Exercise: All of the data should be given again word for word, though the images are to be left out.

Supplied data:
——

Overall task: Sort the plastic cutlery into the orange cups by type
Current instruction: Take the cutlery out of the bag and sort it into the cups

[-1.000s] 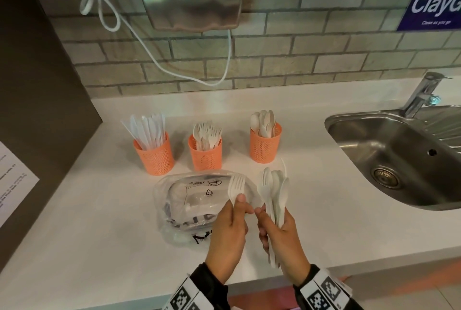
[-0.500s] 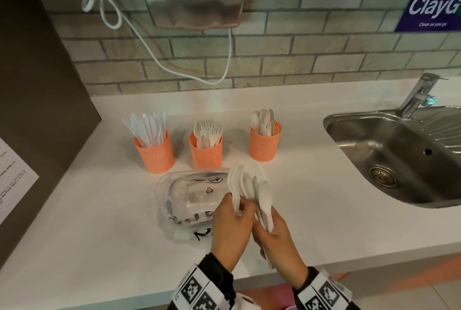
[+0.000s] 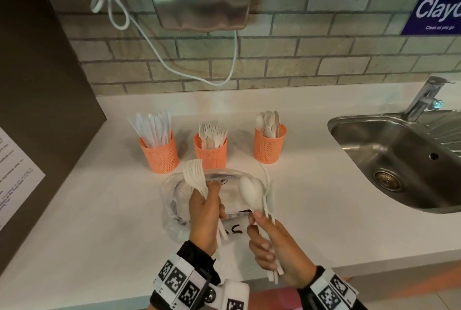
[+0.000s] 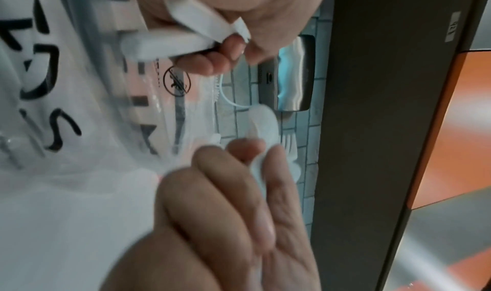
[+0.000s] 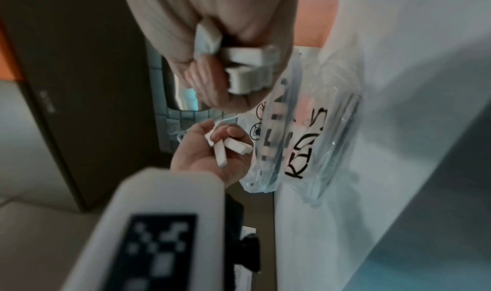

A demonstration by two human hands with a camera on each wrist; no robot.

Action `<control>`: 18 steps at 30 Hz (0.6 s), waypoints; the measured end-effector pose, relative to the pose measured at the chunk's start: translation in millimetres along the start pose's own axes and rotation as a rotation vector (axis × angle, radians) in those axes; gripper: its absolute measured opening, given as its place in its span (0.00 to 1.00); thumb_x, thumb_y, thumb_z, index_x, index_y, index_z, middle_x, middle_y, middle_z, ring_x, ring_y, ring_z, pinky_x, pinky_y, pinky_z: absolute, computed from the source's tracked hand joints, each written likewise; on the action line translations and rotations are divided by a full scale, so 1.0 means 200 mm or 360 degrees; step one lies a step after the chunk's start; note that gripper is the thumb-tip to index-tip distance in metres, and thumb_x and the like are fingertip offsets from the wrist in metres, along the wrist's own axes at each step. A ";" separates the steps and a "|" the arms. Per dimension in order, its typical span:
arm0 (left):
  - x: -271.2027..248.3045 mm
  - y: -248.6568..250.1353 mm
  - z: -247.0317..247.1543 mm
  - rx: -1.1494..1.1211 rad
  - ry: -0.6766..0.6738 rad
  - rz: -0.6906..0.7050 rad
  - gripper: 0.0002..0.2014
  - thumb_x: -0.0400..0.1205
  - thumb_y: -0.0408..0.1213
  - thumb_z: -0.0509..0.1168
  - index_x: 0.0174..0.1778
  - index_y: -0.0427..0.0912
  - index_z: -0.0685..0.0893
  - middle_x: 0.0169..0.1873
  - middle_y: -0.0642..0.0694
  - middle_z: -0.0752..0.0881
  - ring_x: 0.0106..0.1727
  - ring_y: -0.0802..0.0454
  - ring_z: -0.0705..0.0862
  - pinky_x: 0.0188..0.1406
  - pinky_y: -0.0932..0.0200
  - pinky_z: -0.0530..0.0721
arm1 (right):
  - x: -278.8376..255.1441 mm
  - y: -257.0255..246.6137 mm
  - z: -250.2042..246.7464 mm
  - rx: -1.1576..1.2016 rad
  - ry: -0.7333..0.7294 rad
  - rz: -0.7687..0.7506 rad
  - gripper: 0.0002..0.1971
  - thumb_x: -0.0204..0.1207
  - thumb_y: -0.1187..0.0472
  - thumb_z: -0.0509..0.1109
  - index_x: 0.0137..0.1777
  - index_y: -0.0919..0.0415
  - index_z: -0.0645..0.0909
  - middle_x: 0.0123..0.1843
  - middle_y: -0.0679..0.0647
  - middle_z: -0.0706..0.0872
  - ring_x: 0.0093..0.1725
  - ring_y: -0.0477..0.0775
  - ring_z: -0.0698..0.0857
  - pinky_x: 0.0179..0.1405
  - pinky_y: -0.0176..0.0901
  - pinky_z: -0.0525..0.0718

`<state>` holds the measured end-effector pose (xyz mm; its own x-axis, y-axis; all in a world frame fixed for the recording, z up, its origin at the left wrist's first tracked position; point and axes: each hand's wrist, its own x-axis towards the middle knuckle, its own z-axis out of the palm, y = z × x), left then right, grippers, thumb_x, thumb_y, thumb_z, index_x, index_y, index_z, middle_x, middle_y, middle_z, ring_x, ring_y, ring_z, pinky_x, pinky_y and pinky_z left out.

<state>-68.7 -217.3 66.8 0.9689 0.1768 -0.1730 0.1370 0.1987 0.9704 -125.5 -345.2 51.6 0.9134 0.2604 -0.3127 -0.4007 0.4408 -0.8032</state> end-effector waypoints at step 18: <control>0.05 0.20 0.00 0.0338 -0.0923 0.0036 0.05 0.76 0.31 0.69 0.36 0.42 0.82 0.20 0.55 0.82 0.21 0.62 0.79 0.22 0.69 0.75 | -0.06 -0.05 -0.10 0.0182 -0.0920 0.0644 0.12 0.77 0.42 0.64 0.43 0.50 0.76 0.21 0.42 0.70 0.15 0.36 0.67 0.14 0.26 0.68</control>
<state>-53.7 -208.1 105.0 0.9181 -0.3858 -0.0905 0.0957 -0.0059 0.9954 -130.4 -369.6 53.1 0.5202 0.8224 -0.2304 -0.7340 0.2926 -0.6128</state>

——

Result of this exercise:
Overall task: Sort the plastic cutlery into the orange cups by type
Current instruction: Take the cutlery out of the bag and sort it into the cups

[-1.000s] 
[-0.500s] 
[+0.000s] 
[+0.000s] 
[+0.000s] 

A demonstration by two human hands with a camera on each wrist; no robot.

Action `<control>`: 18 steps at 30 Hz (0.6 s), waypoints; the measured end-effector pose, relative to the pose measured at the chunk's start: translation in millimetres along the start pose's own axes and rotation as a rotation vector (axis × angle, radians) in those axes; gripper: its absolute measured opening, given as its place in its span (0.00 to 1.00); thumb_x, thumb_y, thumb_z, index_x, index_y, index_z, middle_x, middle_y, middle_z, ring_x, ring_y, ring_z, pinky_x, pinky_y, pinky_z: absolute, computed from the source's tracked hand joints, each written likewise; on the action line translations and rotations are divided by a full scale, so 1.0 means 200 mm or 360 degrees; step one lies a step after the chunk's start; note that gripper is the thumb-tip to index-tip distance in metres, and thumb_x and the like are fingertip offsets from the wrist in metres, along the wrist's own axes at each step. A ";" separates the steps and a "|" the arms. Per dimension in order, its typical span:
arm0 (left):
  - x: -271.2027..248.3045 mm
  - y: -248.6568..250.1353 mm
  - z: -247.0317..247.1543 mm
  - rx: -1.1494..1.1211 rad
  - ry: -0.6766..0.6738 rad
  - rz: -0.6906..0.7050 rad
  - gripper: 0.0002..0.2014
  - thumb_x: -0.0400..0.1205
  - thumb_y: -0.0408..0.1213
  - thumb_z: -0.0509..0.1168
  - index_x: 0.0174..0.1778
  - index_y: -0.0427..0.0912
  - index_z: -0.0685..0.0893
  - middle_x: 0.0169..0.1873
  - middle_y: -0.0642..0.0694
  - middle_z: -0.0752..0.0881
  - ring_x: 0.0106..0.1727
  - ring_y: -0.0802..0.0454
  - ring_z: -0.0705..0.0862
  - pinky_x: 0.0188..0.1406
  - pinky_y: -0.0932..0.0200
  - pinky_z: -0.0530..0.0721
arm1 (right):
  - x: -278.8376..255.1441 mm
  - y: -257.0255..246.6137 mm
  - z: -250.2042..246.7464 mm
  - rx: -1.1576..1.2016 rad
  - ry: -0.7333..0.7294 rad
  - rz: -0.7687..0.7506 rad
  - gripper: 0.0002..0.1971
  - thumb_x: -0.0204..0.1207
  - thumb_y: -0.1187..0.0472
  - thumb_z: -0.0509..0.1109
  - index_x: 0.0137..0.1777
  - index_y: -0.0919..0.0415
  - index_z: -0.0645..0.0909
  - middle_x: 0.0123..0.1843
  - middle_y: -0.0679..0.0647
  - middle_z: -0.0706..0.0872
  - ring_x: 0.0093..0.1725
  - ring_y: -0.0477..0.0775
  - ring_z: -0.0698..0.0857
  - pinky_x: 0.0179..0.1405
  - pinky_y: -0.0176..0.0901
  - pinky_z: -0.0525..0.0718

`<state>` holds the measured end-effector pose (xyz mm; its own x-axis, y-axis; all in a world frame fixed for the recording, z up, its origin at the left wrist's first tracked position; point and axes: each hand's wrist, its own x-axis towards the middle knuckle, its own z-axis out of the palm, y = z × x), left then right, grippers, thumb_x, thumb_y, thumb_z, index_x, index_y, index_z, middle_x, middle_y, middle_z, ring_x, ring_y, ring_z, pinky_x, pinky_y and pinky_z left out.

<state>-68.7 -217.3 66.8 0.9689 0.1768 -0.1730 0.1370 0.1987 0.9704 -125.5 -345.2 51.6 0.9134 0.2604 -0.3127 -0.4007 0.4408 -0.8032</state> end-effector waypoints at step 18: <control>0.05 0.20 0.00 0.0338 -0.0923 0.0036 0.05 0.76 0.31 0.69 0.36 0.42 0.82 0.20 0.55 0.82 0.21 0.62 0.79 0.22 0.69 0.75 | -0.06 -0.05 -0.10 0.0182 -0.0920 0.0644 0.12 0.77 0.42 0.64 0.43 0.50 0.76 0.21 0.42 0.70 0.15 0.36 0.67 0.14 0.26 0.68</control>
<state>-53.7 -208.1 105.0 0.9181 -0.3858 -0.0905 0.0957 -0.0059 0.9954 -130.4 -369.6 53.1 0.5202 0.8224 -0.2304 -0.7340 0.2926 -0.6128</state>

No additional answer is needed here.